🤖 AI Summary
This study addresses the challenge of enabling building heating systems to efficiently respond to grid-side flexibility dispatch signals while maintaining indoor thermal comfort. The authors propose a reinforcement learning control framework that integrates the Deep Deterministic Policy Gradient (DDPG) algorithm with a building thermal dynamics model, augmented by a real-time adaptive safety filter to rigorously enforce compliance with system operator dispatch requirements. Simulation results demonstrate that the proposed method achieves up to 50% energy savings compared to rule-based controllers and outperforms pure reinforcement learning approaches.

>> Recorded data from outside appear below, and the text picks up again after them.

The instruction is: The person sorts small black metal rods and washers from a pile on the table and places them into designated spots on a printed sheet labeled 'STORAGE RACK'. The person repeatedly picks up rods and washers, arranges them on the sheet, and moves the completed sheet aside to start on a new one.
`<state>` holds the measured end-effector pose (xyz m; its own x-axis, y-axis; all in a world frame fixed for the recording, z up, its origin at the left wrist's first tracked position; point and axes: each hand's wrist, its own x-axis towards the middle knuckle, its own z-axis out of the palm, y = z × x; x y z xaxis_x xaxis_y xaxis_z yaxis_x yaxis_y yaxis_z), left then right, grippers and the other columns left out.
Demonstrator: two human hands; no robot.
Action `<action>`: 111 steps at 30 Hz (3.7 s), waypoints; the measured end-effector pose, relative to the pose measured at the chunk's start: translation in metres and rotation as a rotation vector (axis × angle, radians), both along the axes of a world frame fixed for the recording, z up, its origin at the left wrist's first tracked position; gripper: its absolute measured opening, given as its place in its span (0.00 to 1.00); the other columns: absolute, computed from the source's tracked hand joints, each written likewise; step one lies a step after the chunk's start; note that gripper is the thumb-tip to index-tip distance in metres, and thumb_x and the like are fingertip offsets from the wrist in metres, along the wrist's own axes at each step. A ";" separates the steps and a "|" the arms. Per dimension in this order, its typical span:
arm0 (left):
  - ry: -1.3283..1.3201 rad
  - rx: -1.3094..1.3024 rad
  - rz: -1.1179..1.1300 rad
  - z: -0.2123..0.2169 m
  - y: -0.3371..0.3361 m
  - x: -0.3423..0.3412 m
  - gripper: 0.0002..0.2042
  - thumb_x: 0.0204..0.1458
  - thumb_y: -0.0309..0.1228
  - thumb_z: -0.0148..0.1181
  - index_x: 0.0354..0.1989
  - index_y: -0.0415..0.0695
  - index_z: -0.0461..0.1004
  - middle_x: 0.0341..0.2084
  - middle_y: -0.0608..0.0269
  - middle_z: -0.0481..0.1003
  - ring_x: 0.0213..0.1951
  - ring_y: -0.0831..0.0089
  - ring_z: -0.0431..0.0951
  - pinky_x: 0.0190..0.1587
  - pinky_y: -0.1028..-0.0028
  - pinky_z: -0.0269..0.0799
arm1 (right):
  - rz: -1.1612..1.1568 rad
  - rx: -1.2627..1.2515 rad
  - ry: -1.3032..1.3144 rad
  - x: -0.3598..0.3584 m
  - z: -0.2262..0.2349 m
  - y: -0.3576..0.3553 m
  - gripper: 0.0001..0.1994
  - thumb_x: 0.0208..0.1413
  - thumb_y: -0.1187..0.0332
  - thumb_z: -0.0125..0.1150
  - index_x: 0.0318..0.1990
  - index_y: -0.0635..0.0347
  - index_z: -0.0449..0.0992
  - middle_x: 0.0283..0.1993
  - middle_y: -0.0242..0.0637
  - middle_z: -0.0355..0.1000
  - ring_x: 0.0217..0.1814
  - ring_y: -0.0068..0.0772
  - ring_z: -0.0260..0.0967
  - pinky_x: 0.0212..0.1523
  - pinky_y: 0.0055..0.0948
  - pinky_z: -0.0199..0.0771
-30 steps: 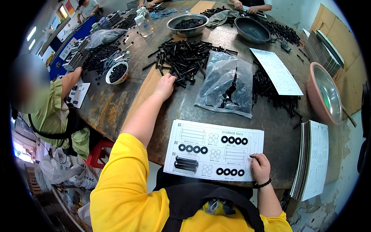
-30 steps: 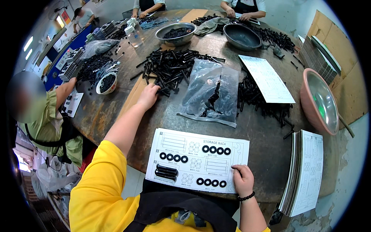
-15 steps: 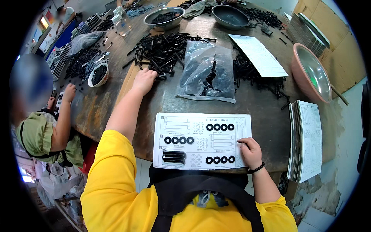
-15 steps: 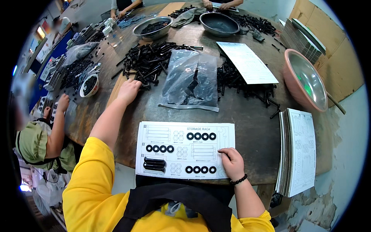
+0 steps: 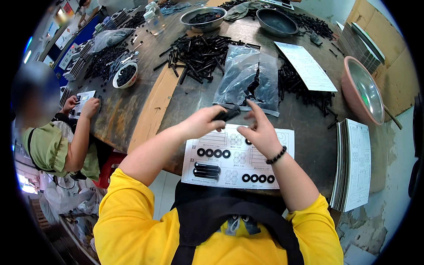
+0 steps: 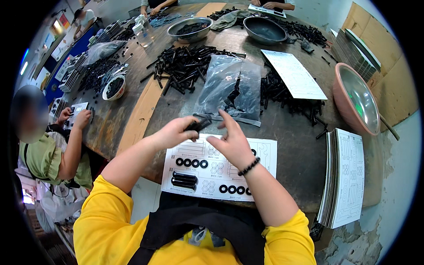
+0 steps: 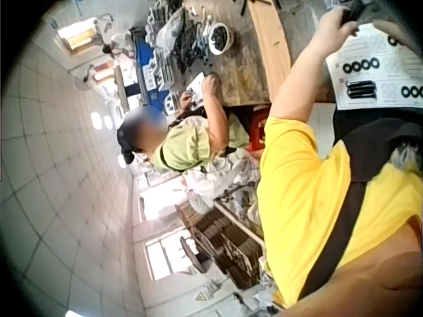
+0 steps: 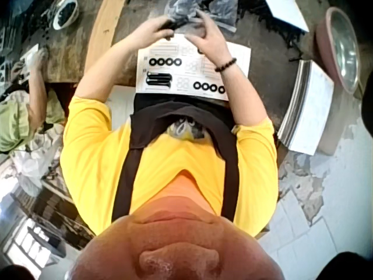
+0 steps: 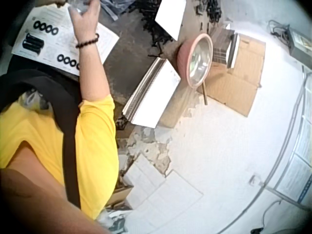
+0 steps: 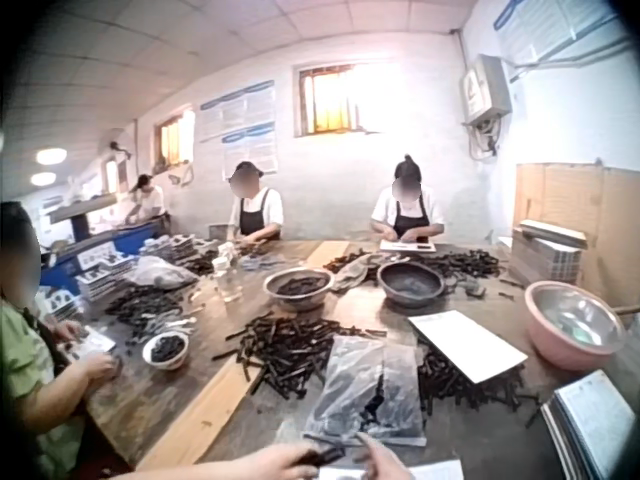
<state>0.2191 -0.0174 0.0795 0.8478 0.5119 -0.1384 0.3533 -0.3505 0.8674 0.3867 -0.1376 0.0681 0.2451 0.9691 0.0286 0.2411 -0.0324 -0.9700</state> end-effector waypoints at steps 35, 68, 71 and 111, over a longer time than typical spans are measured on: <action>0.123 0.558 0.007 -0.062 0.000 -0.055 0.20 0.39 0.28 0.64 0.44 0.42 0.71 0.40 0.56 0.68 0.41 0.59 0.71 0.44 0.67 0.68 | 0.081 0.002 -0.351 -0.030 -0.016 0.031 0.21 0.47 0.67 0.59 0.50 0.63 0.66 0.25 0.40 0.71 0.26 0.34 0.70 0.28 0.32 0.69; 0.326 0.634 -0.006 -0.047 -0.018 -0.042 0.23 0.39 0.38 0.65 0.48 0.52 0.69 0.42 0.60 0.68 0.44 0.61 0.68 0.53 0.66 0.56 | -0.319 -0.088 -0.538 0.078 -0.050 -0.117 0.09 0.48 0.75 0.54 0.38 0.64 0.71 0.39 0.41 0.68 0.33 0.36 0.68 0.35 0.28 0.68; 0.286 0.657 0.114 -0.044 -0.024 -0.044 0.29 0.37 0.38 0.66 0.51 0.48 0.67 0.47 0.55 0.65 0.46 0.59 0.68 0.54 0.63 0.58 | -0.337 -0.157 -0.503 0.079 -0.054 -0.139 0.10 0.49 0.75 0.52 0.40 0.65 0.71 0.46 0.44 0.67 0.43 0.42 0.68 0.44 0.30 0.69; -0.972 -0.504 1.790 -0.129 -0.064 -0.252 0.16 0.58 0.45 0.41 0.42 0.46 0.66 0.27 0.65 0.71 0.27 0.75 0.69 0.31 0.75 0.64 | 0.122 -0.447 1.160 -0.041 -0.063 -0.035 0.11 0.57 0.73 0.45 0.47 0.65 0.63 0.50 0.42 0.64 0.36 0.30 0.63 0.32 0.26 0.67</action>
<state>-0.0332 -0.0812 -0.0491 -0.5468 0.7280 -0.4136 -0.5619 0.0472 0.8259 0.3461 -0.1726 0.0048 -0.1864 0.8564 -0.4815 -0.7237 -0.4512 -0.5222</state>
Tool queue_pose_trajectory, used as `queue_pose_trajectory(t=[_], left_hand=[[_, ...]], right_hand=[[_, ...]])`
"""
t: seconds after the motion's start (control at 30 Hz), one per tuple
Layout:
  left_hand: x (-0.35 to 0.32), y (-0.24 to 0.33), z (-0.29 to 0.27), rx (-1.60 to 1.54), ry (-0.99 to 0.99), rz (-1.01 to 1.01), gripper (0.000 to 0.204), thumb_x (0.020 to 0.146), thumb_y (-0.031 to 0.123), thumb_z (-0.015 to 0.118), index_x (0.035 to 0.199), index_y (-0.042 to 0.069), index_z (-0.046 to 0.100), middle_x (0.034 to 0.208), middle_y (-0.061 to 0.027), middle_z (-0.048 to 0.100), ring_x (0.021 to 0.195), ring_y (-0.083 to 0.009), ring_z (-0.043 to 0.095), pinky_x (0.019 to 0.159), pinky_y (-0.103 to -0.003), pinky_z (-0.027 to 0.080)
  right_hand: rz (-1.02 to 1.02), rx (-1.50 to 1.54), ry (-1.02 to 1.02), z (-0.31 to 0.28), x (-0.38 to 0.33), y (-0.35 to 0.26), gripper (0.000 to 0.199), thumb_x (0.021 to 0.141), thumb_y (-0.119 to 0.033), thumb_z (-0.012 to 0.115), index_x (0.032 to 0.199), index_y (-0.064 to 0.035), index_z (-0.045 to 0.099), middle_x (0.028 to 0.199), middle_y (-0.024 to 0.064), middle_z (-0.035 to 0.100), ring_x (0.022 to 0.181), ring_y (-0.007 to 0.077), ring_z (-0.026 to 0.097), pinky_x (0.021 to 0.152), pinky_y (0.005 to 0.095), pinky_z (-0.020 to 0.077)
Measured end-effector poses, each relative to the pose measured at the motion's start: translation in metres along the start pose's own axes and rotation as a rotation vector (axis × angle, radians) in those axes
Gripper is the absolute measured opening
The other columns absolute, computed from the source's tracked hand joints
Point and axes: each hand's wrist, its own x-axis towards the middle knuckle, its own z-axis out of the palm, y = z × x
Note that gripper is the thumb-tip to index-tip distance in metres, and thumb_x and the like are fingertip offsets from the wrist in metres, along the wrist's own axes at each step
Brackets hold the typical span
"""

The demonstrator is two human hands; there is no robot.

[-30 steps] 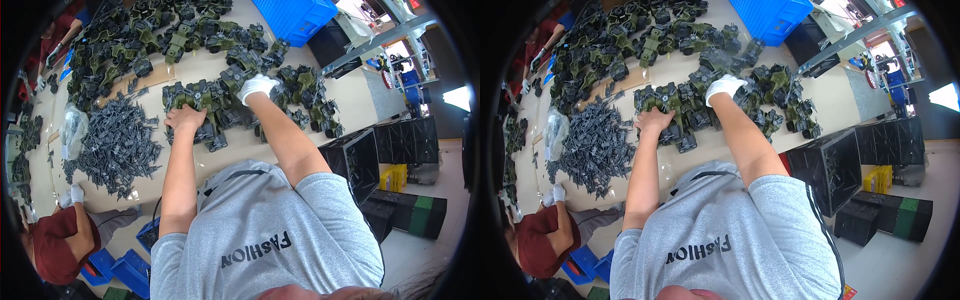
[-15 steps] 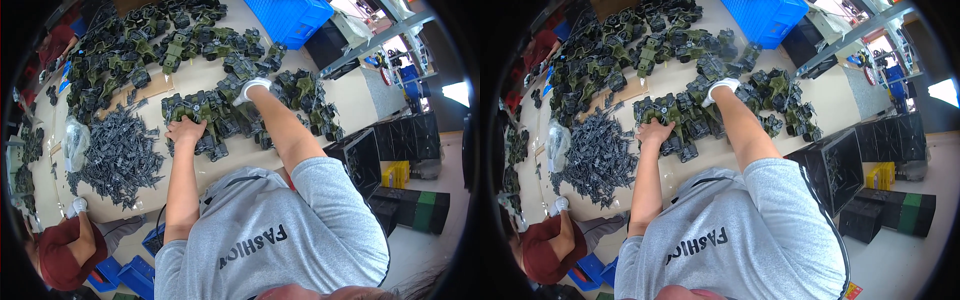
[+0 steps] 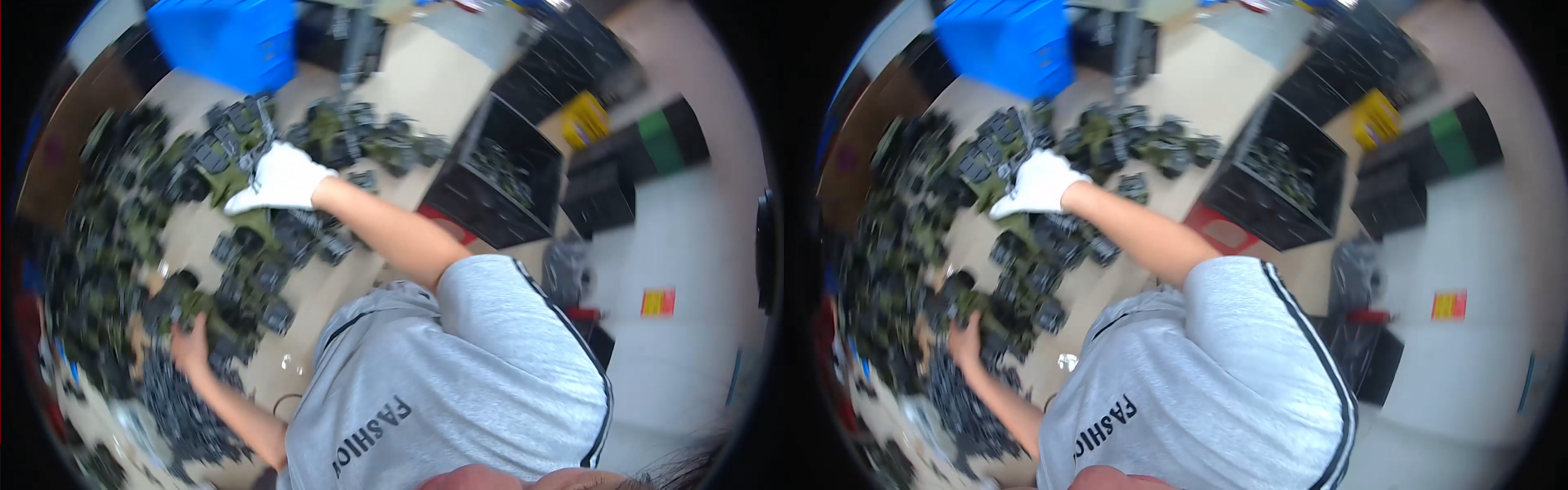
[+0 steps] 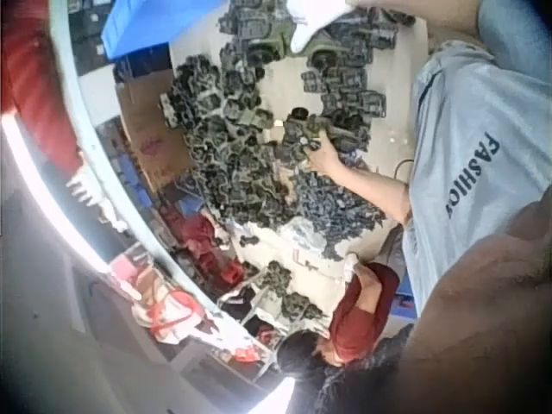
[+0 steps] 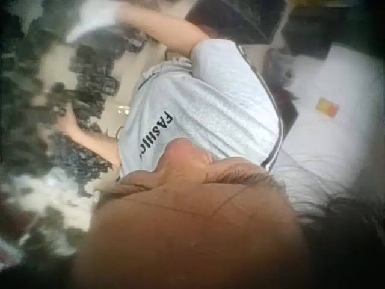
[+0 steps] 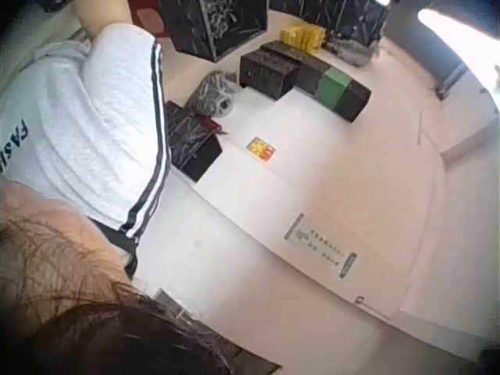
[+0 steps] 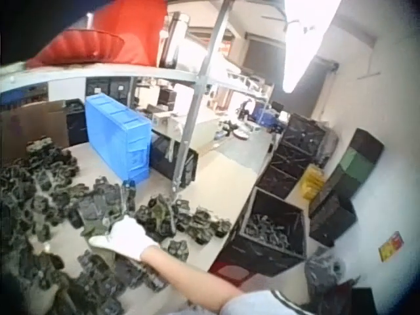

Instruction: The person assembles plastic toy tanks from tank parts at a workstation, then organizes the finished toy tanks into plastic crates. The assembly is performed while wearing white gloves.

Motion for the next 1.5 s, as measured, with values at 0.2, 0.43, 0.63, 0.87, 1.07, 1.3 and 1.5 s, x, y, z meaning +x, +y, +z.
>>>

It reliably executes demand response instructions with 100% adherence while incurring only minor violations of thermal comfort constraints, thereby significantly enhancing both energy efficiency and dispatch reliability.
📝 Abstract
Buildings account for approximately 40% of global energy consumption, and with the growing share of intermittent renewable energy sources, enabling demand-side flexibility, particularly in heating, ventilation and air conditioning systems, is essential for grid stability and energy efficiency. This paper presents a safe deep reinforcement learning-based control framework to optimize building space heating while enabling demand-side flexibility provision for power system operators. A deep deterministic policy gradient algorithm is used as the core deep reinforcement learning method, enabling the controller to learn an optimal heating strategy through interaction with the building thermal model while maintaining occupant comfort, minimizing energy cost, and providing flexibility. To address safety concerns with reinforcement learning, particularly regarding compliance with flexibility requests, we propose a real-time adaptive safety-filter to ensure that the system operates within predefined constraints during demand-side flexibility provision. The proposed real-time adaptive safety filter guarantees full compliance with flexibility requests from system operators and improves energy and cost efficiency -- achieving up to 50% savings compared to a rule-based controller -- while outperforming a standalone deep reinforcement learning-based controller in energy and cost metrics, with only a slight increase in comfort temperature violations.